Fadel Gheit, the well-respected energy strategist from Oppenheimer, feels that the worst for the sector is largely over, and like many on Wall Street is positive going forward. In a new research report, Gheit and his team posted estimated earnings projections for 2017 and 2018, all of which are much better than was posted last year. We screened the report for the large cap exploration and production companies that look to have among the biggest earnings increase this year and next year.
With every sub-sector of energy down this year, versus a 5% gain in the S&P 500, the sector is clearly one of the best places for growth investors for the next 12 to 24 months.

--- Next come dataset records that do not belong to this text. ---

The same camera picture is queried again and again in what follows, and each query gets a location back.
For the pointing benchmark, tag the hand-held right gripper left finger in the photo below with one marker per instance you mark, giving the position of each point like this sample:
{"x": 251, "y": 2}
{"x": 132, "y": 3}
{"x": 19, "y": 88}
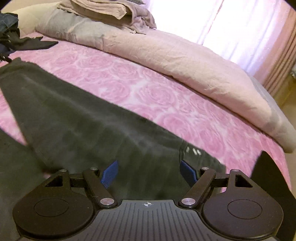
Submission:
{"x": 110, "y": 174}

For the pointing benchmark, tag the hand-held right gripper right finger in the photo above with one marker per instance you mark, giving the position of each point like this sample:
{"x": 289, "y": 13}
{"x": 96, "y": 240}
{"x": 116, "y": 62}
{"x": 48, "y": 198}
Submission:
{"x": 187, "y": 173}

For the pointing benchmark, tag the dark grey pants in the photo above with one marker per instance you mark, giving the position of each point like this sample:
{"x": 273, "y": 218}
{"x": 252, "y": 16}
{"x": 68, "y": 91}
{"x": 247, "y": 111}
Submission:
{"x": 81, "y": 129}

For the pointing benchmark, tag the pile of dark clothes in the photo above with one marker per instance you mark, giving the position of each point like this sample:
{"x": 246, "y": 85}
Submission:
{"x": 16, "y": 39}

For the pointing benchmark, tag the dark cloth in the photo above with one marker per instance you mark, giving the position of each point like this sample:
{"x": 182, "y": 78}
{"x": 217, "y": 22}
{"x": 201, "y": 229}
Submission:
{"x": 270, "y": 171}

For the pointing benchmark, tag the pink floral blanket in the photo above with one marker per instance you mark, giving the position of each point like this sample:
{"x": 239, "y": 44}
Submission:
{"x": 143, "y": 97}

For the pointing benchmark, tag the pink curtain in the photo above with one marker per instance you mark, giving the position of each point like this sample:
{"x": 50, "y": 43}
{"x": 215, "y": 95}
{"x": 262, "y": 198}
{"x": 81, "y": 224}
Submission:
{"x": 279, "y": 51}

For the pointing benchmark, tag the white sheer curtain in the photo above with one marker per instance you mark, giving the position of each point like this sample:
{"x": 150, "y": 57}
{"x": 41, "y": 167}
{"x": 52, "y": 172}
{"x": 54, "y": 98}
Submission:
{"x": 203, "y": 20}

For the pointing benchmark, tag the folded pinkish cloth pile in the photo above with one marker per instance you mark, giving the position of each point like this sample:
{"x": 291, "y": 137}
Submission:
{"x": 108, "y": 14}

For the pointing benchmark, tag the white pillow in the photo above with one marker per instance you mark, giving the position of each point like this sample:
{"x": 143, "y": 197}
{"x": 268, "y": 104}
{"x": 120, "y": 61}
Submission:
{"x": 34, "y": 16}

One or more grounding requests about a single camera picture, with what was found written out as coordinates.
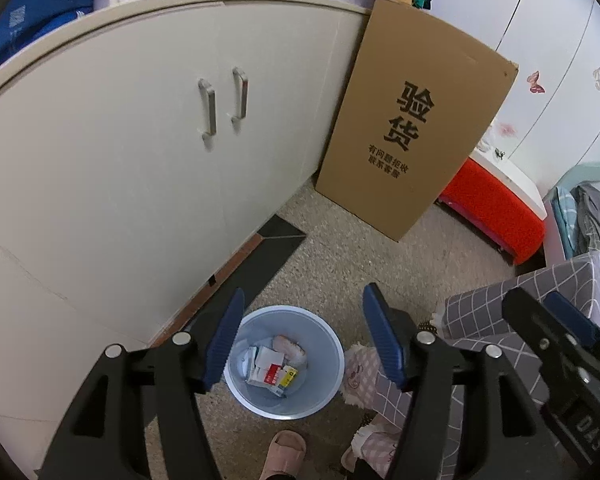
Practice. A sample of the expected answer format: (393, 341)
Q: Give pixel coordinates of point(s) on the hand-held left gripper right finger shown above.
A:
(385, 342)

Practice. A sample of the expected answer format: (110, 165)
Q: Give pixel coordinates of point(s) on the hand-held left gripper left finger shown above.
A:
(224, 347)

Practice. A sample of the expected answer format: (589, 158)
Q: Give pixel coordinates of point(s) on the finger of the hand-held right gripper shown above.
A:
(575, 317)
(540, 327)

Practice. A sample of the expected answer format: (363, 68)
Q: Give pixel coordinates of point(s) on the light blue trash bin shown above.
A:
(325, 360)

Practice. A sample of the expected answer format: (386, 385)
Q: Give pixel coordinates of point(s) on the pink plush slipper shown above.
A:
(375, 442)
(357, 370)

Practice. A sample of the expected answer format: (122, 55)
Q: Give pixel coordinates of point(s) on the white red yellow carton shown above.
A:
(275, 376)

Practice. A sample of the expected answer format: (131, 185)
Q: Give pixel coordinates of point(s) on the grey checked blanket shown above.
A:
(480, 310)

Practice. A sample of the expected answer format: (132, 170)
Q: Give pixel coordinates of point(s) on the pink crumpled wrapper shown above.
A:
(291, 347)

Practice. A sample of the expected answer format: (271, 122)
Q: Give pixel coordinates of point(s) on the blue plaid pillow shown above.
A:
(565, 220)

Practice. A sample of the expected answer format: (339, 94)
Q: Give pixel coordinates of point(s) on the grey quilt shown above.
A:
(595, 220)

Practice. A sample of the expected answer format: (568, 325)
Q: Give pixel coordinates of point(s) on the black flat panel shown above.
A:
(275, 242)

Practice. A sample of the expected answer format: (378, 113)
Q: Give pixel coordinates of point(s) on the red storage box white lid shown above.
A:
(490, 210)

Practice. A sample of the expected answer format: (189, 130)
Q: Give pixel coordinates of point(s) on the teal bed headboard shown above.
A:
(597, 167)

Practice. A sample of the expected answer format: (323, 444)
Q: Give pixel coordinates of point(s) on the white cabinet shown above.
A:
(105, 210)

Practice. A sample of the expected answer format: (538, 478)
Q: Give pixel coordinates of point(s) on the large cardboard box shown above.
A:
(405, 160)

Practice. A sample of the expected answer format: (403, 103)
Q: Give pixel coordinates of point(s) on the white plastic bag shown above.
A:
(486, 141)

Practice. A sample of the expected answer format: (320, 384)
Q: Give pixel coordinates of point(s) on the pink flower sticker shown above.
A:
(506, 129)

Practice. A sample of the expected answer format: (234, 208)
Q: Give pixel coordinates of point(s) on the pink butterfly sticker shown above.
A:
(535, 82)

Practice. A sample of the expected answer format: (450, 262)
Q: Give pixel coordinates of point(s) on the white wardrobe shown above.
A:
(555, 35)

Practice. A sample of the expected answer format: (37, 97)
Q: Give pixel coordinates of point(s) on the blue printed bag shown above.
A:
(40, 15)

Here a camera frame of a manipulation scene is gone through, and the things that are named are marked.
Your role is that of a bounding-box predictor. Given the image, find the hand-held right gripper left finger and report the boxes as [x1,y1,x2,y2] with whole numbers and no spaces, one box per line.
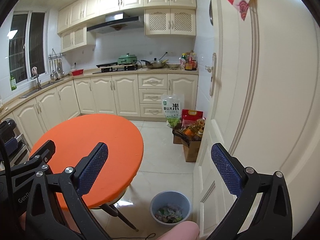
[25,142,113,240]

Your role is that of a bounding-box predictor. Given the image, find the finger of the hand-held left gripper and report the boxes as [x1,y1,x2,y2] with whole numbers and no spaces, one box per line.
[7,140,56,181]

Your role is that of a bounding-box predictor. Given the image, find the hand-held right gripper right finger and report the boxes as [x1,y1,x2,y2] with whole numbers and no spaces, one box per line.
[205,143,293,240]

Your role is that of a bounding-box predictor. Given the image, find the blue plastic bin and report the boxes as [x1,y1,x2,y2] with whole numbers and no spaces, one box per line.
[150,191,192,227]

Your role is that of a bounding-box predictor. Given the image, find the stainless built-in appliance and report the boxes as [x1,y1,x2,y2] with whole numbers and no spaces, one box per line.
[0,117,32,167]

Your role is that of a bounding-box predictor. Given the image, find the orange covered round table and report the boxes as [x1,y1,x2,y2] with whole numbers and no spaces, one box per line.
[29,114,144,232]

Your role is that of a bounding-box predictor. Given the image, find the large cardboard box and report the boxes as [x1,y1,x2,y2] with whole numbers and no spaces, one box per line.
[183,137,202,163]

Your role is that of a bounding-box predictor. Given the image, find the yellow cooking oil bottle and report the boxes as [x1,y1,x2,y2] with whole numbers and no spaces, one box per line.
[195,117,206,131]
[186,124,203,141]

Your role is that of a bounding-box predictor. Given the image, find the small cardboard box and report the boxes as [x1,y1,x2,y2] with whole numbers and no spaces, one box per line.
[172,129,186,145]

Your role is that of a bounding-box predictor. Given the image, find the red box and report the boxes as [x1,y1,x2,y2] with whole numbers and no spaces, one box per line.
[181,109,204,128]

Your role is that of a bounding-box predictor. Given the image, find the steel kitchen sink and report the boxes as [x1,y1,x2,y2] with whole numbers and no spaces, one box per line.
[19,80,62,99]

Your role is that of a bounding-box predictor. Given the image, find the cream base kitchen cabinets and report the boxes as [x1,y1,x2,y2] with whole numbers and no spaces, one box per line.
[0,71,200,150]

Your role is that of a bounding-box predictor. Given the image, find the person's leg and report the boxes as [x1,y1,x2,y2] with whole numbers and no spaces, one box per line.
[160,221,200,240]

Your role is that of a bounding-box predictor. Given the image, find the clear printed rice bag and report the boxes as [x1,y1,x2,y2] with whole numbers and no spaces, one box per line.
[161,94,185,128]

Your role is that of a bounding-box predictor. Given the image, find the cream cabinet drawer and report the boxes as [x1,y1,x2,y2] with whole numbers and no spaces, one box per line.
[139,89,168,105]
[138,74,168,90]
[140,104,168,118]

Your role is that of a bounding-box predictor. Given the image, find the cream panelled door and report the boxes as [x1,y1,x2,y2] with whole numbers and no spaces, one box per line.
[197,0,320,240]

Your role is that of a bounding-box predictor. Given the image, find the black gas stove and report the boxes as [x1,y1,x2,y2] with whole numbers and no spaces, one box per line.
[92,65,141,75]

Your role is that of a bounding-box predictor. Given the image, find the dark kitchen window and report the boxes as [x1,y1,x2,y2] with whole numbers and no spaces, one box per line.
[9,11,47,83]

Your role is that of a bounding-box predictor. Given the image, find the cluster of condiment bottles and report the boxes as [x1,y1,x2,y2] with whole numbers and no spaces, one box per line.
[179,50,198,71]

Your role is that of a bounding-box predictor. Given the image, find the green cooking pot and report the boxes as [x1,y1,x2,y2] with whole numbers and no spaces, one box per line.
[117,53,139,65]

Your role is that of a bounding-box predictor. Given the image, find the steel wok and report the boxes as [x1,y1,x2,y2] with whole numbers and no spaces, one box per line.
[141,58,169,70]

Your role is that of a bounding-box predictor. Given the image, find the black range hood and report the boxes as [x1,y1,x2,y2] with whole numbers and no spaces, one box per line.
[86,12,145,35]

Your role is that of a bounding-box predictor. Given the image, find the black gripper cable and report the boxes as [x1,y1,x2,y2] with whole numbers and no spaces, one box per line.
[0,140,13,205]

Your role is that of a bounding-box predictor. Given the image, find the wall utensil rack with ladles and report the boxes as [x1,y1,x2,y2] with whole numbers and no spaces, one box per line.
[48,49,67,81]

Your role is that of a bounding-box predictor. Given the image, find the brass door handle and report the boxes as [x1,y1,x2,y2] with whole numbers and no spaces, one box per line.
[205,52,217,97]

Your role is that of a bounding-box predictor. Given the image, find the lattice door wall cabinet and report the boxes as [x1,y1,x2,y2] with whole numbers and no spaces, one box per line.
[144,9,197,37]
[61,26,97,53]

This stock has been the center of takeover chatter for years, and it could be an outstanding stock for aggressive accounts to consider now. Apache Corp. (NYSE: APA) an independent energy company that explores, develops and produces crude oil, natural gas and natural gas liquids. It operates onshore and offshore assets primarily in the Permian Basin, the Anadarko basin in western Oklahoma, the Texas Panhandle, Gulf Coast areas of the United States, as well as in western Canada.
Apache lost money big-time in both 2015 and 2016. However, the Oppenheimer team like the company’s earnings growth potential for this year and 2018. They estimate 2017 earnings of $1.16 per share and huge growth in 2018 to $2.04 per share. Those numbers compare with a loss of $1.13 per share last year. Oppenheimer feels the company will have a solid quarter, even if the stock has been bludgeoned and is testing lows again printed last summer.

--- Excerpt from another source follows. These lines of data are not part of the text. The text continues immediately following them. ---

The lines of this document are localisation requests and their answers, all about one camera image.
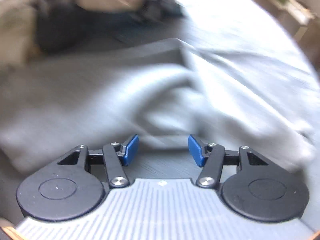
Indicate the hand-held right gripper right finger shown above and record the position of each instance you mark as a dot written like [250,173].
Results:
[195,150]

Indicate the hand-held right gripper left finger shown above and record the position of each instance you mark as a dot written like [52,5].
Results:
[131,150]

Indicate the pile of dark and beige clothes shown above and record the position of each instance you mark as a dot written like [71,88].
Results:
[15,25]

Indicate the pale shelf unit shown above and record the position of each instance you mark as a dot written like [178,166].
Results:
[282,2]

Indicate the grey fleece garment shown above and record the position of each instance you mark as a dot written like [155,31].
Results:
[100,92]

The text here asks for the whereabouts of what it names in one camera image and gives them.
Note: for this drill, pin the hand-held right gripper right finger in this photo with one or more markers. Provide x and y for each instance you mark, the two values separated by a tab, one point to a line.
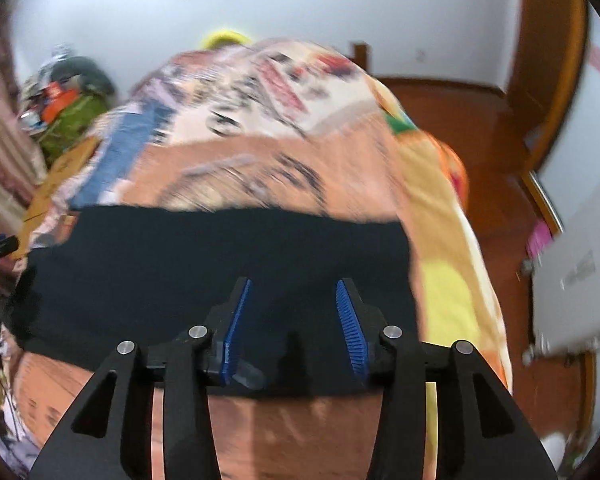
350	330

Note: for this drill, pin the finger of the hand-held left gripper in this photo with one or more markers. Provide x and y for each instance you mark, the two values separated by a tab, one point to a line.
0	250

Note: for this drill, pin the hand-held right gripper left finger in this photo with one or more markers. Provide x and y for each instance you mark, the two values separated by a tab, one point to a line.
235	330

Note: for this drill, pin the black pants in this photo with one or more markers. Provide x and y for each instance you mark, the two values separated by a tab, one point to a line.
180	270

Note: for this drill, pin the bamboo lap desk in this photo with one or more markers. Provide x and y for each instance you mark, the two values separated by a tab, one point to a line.
65	165

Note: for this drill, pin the striped pink curtain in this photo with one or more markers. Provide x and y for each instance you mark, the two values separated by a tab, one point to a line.
0	135

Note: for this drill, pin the blue jeans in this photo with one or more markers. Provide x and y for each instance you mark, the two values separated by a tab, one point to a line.
112	160

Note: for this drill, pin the green storage box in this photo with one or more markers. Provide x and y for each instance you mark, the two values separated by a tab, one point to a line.
72	120

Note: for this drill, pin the orange box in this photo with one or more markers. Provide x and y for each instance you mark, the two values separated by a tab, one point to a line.
57	100

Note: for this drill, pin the bed with newspaper-print cover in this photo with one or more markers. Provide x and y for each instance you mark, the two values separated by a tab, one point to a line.
290	170

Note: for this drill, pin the grey pillow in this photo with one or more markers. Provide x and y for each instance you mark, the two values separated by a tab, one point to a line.
92	72

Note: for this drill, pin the pink object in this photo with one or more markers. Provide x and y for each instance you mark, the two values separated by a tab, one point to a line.
537	240

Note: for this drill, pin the white wardrobe sliding door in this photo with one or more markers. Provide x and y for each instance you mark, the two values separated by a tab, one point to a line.
580	240

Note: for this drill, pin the wooden bedpost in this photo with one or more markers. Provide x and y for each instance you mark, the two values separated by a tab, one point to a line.
360	55

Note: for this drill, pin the yellow foam headboard pad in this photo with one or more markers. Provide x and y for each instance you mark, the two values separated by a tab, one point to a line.
225	37

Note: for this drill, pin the brown wooden door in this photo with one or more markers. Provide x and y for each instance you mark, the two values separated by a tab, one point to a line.
545	60

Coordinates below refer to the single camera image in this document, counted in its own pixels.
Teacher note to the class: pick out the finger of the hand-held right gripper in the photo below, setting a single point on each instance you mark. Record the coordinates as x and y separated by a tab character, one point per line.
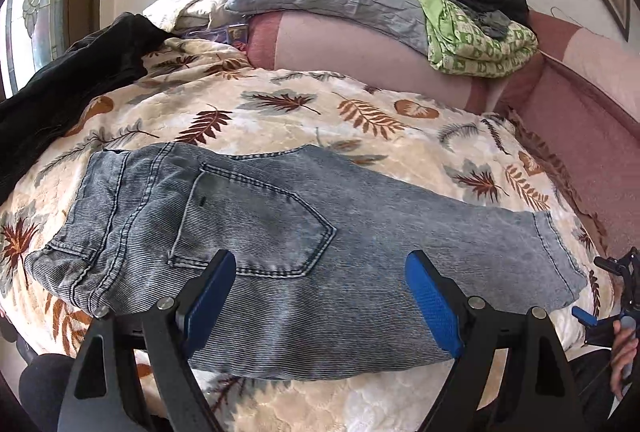
584	315

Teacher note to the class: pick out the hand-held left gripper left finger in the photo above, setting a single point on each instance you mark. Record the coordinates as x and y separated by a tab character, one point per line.
212	299

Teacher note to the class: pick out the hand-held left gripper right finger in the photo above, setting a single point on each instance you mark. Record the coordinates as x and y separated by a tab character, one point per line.
435	304

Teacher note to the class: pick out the grey-blue denim pants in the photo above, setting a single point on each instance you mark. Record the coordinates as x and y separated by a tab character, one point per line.
310	212

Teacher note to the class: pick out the person's right hand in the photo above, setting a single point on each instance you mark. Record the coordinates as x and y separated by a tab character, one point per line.
625	352

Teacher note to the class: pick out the person's dark trousers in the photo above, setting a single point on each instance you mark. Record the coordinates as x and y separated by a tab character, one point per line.
45	392

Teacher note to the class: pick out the cream leaf-print blanket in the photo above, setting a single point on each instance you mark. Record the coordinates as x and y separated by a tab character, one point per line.
300	112

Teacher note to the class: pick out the green patterned cloth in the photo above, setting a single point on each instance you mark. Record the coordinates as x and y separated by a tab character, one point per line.
465	44

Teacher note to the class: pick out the black jacket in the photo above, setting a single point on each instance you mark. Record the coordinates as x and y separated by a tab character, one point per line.
75	72

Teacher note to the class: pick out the cream cloth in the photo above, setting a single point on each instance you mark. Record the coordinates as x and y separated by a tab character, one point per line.
200	7

The Wall Street consensus price target for the shares is $61.09. The stock closed Wednesday at $49.19 per share.
Besides being one of the top energy plays in the Permian Basin, this is also a Wall Street favorite. Concho Resources Inc. (NYSE: CXO) is an independent oil and natural gas company engaged in the acquisition, development and exploration of oil and natural gas properties. Its principal operating areas are located in the Permian Basin of southeast New Mexico and West Texas, where it owns 600,000 net acres. The company has 624 million barrels of oil equivalent of proven reserves, of which 57% is classified proved developed and 59% is oil.
The company is targeting to deliver 20% oil production growth this year, while investing within its cash flow, a move that many on Wall Street see as very positive. By carefully managing growth and spending, the company looks to be in position to restart the double-digit production growth next year, while many peers are struggling to generate enough excess cash flow to boost output.
Concho made money last year, posting earnings of $0.81 per share. The Oppenheimer team estimates earnings at $1.31 per share for this year and a whopping $2.06 for 2018.
The Wall Street consensus price objective is $164.82, and the shares closed Wednesday at $125.72 apiece.